Requirement:
Which of the lines below contain the string "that"? Pull each one out of the data.

Supplied data:
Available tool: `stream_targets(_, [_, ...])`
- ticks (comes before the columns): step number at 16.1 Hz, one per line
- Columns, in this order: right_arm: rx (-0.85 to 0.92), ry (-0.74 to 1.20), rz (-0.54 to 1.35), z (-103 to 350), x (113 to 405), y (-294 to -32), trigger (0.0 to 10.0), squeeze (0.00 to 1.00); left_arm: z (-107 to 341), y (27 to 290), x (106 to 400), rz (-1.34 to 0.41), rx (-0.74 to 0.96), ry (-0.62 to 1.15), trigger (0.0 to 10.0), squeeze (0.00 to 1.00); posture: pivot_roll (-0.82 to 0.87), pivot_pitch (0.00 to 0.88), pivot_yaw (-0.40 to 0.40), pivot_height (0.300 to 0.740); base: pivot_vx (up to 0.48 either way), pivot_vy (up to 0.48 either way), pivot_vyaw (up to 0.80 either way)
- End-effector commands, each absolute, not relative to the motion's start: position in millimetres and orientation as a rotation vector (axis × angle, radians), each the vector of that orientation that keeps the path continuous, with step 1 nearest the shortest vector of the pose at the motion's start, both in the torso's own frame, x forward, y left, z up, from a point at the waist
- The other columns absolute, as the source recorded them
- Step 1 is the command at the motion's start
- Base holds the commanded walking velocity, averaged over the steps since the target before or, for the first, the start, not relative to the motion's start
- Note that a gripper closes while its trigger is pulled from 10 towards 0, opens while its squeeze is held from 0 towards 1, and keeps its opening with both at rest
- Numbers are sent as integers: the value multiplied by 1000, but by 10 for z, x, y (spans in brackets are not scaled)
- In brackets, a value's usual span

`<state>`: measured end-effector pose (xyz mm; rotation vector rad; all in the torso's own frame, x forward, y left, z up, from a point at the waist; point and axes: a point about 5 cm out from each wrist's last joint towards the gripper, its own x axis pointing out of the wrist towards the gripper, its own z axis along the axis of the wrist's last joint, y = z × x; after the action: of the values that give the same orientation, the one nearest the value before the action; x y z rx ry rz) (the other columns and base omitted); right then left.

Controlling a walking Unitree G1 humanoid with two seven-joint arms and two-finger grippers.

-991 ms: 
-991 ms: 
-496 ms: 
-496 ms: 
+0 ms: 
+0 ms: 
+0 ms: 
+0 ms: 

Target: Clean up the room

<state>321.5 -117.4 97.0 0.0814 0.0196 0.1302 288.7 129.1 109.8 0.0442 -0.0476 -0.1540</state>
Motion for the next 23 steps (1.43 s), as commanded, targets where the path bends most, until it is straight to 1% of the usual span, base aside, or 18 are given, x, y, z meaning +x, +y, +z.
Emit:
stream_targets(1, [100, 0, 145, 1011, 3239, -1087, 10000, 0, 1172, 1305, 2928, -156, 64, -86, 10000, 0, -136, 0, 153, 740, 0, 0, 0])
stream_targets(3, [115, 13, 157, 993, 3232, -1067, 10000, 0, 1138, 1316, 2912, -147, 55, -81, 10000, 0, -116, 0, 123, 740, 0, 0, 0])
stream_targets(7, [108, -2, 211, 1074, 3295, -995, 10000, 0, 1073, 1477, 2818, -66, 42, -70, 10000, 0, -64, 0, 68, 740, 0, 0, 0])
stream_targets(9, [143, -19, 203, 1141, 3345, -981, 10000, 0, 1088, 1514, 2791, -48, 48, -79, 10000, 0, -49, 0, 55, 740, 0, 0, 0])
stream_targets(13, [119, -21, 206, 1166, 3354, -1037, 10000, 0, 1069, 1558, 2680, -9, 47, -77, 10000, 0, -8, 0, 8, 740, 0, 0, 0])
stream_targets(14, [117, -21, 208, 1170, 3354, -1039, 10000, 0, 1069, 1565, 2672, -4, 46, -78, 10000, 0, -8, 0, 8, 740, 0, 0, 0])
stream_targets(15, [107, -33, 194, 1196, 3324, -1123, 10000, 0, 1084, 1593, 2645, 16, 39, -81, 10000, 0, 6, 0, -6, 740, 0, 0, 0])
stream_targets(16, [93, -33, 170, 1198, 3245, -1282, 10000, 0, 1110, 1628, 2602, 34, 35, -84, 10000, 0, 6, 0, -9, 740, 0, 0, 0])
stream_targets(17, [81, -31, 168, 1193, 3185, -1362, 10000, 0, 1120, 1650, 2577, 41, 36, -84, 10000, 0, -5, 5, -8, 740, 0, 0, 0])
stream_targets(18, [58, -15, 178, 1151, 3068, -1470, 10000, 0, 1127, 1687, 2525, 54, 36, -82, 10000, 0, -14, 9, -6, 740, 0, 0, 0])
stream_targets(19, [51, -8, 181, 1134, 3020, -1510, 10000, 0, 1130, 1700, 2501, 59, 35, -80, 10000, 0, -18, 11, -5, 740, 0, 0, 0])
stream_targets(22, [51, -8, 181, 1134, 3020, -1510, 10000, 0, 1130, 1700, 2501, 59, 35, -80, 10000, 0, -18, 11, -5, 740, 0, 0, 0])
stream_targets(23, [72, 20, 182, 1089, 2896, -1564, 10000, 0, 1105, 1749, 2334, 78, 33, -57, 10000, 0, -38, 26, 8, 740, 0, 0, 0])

Answer:
- End-effector commands, each absolute, not relative to the motion's start: position in millimetres and orientation as a rotation vector (axis × angle, radians), each the vector of that orientation that keeps the path continuous, with step 1 nearest the shortest vector of the pose at the motion's start, both in the torso's own frame, x forward, y left, z up, from a point at the waist
- Note that a gripper closes while its trigger is pulled from 10 towards 0, opens while its squeeze is held from 0 towards 1, and keeps its opening with both at rest
`<state>`: measured end-effector pose (xyz mm; rotation vector rad; all in the torso's own frame, x forward, y left, z up, from a point at the waist; point and axes: a point about 5 cm out from each wrist's last joint towards the gripper, its own x axis pointing out of the wrist towards the gripper, its own z axis along the axis of the wrist's last joint, y = z × x; after the action: of the values that give the same orientation, the one nearest the value before the action; x y z rx ry rz) (the other columns and base omitted); right then left.

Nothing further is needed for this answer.